** Dataset content follows **

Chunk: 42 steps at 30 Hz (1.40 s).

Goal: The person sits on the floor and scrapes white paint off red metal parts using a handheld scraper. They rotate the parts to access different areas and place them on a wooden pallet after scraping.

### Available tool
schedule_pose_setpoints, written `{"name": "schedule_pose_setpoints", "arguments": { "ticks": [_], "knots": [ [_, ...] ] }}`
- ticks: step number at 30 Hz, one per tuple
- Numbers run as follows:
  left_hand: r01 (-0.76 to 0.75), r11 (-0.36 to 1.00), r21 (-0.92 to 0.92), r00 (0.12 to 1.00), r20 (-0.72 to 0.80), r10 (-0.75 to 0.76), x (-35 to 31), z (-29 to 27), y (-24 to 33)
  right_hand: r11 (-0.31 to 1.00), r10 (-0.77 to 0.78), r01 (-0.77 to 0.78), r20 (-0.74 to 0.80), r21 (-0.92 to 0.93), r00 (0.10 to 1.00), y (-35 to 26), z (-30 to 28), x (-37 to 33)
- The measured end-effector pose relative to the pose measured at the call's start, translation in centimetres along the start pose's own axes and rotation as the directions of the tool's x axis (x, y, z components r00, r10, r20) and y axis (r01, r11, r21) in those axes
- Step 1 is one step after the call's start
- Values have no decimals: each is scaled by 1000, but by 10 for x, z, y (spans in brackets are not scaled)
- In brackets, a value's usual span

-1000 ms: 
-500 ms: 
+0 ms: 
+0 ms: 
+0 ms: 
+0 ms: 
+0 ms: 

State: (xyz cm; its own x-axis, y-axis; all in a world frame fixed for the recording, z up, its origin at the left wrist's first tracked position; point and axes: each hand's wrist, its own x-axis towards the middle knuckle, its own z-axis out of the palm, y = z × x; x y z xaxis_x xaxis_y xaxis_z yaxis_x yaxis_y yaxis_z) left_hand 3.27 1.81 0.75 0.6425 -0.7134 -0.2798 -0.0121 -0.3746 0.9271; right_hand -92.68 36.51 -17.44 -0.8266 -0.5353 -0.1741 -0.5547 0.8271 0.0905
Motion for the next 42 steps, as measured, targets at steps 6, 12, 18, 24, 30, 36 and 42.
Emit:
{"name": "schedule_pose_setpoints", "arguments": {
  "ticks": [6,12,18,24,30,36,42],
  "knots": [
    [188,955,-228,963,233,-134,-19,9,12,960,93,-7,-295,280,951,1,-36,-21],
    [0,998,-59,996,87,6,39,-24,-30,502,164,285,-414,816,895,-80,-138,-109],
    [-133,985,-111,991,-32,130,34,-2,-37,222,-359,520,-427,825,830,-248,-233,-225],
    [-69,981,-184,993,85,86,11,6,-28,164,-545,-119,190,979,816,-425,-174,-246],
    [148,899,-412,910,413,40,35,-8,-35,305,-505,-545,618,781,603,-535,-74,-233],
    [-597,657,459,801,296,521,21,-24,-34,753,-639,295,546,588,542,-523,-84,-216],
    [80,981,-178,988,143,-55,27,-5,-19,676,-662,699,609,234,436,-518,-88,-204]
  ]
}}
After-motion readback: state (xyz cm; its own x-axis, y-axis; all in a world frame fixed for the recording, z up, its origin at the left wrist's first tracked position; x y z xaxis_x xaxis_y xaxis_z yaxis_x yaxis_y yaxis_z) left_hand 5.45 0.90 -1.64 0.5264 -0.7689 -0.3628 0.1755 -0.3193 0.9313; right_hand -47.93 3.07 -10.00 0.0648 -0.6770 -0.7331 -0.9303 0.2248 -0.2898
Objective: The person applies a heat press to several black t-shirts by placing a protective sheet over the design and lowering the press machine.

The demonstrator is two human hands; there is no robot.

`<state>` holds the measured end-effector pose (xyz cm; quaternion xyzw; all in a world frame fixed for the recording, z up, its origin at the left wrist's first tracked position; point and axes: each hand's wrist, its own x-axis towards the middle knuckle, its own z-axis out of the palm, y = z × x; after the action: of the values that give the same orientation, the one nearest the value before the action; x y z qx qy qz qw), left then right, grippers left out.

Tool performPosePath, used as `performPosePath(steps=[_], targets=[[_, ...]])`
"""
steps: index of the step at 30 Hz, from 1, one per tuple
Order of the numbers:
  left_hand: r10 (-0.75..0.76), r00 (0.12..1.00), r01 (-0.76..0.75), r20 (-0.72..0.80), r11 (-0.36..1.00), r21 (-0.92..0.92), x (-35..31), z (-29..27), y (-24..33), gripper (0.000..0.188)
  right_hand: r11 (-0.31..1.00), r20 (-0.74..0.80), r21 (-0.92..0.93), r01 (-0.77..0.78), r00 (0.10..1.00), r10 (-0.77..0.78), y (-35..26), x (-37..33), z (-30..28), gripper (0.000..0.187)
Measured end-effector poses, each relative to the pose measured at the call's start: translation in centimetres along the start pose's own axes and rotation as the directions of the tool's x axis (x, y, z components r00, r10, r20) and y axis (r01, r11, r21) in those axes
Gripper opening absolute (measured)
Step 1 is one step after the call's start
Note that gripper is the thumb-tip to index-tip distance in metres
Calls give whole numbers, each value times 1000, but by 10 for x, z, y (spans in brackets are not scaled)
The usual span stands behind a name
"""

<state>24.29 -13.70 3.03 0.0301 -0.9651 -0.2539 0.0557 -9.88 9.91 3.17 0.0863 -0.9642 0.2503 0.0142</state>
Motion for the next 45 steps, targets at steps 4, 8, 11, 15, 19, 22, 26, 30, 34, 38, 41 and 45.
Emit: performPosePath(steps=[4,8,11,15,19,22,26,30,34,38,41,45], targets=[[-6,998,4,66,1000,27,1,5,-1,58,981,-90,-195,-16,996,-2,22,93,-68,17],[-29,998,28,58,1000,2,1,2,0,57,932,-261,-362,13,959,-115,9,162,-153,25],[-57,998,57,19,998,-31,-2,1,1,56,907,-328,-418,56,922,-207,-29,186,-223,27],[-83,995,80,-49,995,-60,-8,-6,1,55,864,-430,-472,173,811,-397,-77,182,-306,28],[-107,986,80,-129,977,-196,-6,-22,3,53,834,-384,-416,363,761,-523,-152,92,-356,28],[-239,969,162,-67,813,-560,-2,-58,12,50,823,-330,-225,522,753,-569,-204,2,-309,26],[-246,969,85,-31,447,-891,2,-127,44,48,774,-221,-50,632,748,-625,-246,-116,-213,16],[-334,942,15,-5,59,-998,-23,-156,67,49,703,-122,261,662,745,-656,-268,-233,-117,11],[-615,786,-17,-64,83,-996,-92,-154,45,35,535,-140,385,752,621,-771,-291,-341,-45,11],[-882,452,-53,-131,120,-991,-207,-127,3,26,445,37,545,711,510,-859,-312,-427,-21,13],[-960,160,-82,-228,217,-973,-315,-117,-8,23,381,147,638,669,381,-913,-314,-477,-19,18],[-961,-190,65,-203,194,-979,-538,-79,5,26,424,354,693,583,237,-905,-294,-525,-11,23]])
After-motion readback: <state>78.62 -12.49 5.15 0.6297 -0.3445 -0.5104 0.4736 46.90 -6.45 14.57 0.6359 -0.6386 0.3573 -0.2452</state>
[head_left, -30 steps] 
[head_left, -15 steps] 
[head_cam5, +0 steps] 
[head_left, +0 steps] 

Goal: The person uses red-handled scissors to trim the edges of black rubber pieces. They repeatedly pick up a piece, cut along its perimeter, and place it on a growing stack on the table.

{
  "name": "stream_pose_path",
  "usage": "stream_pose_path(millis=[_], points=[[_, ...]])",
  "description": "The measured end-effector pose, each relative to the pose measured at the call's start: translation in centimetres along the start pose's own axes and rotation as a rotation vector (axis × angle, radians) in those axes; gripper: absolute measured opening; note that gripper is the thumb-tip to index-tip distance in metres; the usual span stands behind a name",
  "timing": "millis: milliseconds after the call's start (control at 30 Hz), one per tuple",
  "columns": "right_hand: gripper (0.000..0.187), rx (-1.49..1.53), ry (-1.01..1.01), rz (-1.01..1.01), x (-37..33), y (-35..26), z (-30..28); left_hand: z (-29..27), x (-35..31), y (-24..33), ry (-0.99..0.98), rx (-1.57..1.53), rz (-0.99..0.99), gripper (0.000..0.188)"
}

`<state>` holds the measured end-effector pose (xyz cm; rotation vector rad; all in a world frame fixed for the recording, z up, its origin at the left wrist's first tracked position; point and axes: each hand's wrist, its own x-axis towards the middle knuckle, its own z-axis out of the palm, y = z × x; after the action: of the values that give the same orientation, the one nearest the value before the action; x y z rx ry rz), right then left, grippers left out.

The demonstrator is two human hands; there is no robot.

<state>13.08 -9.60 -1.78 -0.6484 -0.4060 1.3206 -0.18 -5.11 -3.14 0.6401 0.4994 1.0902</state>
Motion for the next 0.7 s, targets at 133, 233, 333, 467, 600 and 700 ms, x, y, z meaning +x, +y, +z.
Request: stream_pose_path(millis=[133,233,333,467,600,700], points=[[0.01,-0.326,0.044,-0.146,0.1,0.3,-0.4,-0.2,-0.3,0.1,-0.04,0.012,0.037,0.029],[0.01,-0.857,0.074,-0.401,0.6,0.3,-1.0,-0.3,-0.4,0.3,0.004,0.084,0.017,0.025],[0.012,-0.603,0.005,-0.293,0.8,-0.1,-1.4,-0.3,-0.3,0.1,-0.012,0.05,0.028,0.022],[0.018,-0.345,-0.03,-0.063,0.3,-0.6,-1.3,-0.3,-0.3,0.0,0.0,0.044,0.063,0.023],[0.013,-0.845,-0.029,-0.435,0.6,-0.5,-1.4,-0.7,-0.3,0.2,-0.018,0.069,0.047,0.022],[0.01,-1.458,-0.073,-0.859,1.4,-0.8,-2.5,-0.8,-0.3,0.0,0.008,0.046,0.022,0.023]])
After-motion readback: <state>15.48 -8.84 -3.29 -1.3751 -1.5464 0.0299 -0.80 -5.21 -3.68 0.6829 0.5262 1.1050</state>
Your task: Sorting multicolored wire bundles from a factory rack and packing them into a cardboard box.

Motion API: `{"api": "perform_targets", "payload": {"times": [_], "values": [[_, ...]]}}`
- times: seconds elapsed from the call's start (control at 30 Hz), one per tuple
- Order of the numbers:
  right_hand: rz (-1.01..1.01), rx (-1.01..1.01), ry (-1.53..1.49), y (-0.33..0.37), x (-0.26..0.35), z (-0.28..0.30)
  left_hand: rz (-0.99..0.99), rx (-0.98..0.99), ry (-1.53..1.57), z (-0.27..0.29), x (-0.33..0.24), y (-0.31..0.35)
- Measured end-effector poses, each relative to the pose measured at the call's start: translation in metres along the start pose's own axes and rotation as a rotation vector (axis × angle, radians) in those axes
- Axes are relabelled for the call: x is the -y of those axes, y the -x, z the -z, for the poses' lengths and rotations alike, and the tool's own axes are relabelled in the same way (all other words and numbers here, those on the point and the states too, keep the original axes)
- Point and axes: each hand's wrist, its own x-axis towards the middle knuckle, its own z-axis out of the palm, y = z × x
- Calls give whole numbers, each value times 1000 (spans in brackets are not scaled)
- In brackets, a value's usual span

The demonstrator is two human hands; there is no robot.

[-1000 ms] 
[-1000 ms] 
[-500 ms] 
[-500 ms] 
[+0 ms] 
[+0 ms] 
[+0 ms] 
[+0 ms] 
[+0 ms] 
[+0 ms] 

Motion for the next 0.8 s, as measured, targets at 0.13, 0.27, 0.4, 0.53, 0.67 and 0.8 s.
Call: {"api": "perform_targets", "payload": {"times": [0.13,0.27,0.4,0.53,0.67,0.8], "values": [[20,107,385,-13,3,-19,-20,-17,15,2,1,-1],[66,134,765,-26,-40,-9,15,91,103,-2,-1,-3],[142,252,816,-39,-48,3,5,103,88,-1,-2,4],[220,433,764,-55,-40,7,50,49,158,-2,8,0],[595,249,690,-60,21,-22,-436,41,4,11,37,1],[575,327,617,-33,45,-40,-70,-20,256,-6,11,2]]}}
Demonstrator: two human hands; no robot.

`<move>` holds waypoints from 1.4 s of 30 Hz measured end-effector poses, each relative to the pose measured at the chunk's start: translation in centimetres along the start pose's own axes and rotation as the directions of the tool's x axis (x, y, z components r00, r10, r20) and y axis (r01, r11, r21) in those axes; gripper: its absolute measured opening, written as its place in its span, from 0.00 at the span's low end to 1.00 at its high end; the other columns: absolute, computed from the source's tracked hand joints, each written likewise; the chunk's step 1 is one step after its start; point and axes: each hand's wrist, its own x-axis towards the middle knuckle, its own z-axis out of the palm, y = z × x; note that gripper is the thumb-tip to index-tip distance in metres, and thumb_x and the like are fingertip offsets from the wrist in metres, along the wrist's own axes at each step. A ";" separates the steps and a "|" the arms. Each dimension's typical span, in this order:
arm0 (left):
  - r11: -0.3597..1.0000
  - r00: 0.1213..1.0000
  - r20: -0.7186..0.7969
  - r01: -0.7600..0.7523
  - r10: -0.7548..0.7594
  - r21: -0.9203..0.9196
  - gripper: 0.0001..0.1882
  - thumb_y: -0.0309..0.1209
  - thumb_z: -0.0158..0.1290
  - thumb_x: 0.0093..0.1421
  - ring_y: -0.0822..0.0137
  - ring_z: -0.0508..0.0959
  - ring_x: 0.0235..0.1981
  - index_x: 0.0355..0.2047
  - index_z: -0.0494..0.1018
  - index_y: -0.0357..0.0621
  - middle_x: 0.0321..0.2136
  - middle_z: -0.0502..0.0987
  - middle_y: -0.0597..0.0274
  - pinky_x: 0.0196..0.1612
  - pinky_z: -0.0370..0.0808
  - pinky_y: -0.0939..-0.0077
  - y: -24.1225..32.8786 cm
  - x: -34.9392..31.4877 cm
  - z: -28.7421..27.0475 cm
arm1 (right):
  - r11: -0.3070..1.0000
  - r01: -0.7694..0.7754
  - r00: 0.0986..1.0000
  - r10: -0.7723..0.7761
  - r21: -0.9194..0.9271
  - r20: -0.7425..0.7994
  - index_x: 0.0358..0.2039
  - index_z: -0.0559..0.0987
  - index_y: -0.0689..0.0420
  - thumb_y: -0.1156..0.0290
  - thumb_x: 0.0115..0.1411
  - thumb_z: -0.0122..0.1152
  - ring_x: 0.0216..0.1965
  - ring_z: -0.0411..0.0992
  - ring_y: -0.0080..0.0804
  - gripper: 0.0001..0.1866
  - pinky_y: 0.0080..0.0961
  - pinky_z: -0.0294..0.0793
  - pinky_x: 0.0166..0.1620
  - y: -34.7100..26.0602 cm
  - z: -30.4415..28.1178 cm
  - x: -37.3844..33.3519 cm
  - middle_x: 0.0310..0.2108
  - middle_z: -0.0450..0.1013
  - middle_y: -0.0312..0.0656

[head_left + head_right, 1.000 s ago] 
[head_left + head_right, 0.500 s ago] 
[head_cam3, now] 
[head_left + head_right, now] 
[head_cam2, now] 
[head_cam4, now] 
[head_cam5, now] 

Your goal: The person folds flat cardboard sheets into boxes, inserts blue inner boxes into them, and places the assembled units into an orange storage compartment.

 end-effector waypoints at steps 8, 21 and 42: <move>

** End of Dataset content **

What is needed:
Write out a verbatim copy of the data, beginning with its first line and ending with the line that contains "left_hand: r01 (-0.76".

Solution for this problem:
Chunk: 42 steps at 30 Hz (1.40 s).

Goal: The person sits on the floor and scrapes white paint off red metal parts using a handheld scraper. They rotate the parts to access different areas and place them on a wooden pallet after scraping.

### Available tool
schedule_pose_setpoints, written `{"name": "schedule_pose_setpoints", "arguments": { "ticks": [_], "knots": [ [_, ...] ] }}`
- ticks: step number at 30 Hz, one per tuple
- Numbers run as follows:
  left_hand: r01 (-0.76 to 0.75), r11 (-0.36 to 1.00), r21 (-0.92 to 0.92), r00 (0.12 to 1.00), r20 (-0.72 to 0.80), r10 (-0.75 to 0.76), x (-35 to 31), z (-29 to 27), y (-24 to 33)

This answer is complete as it stands.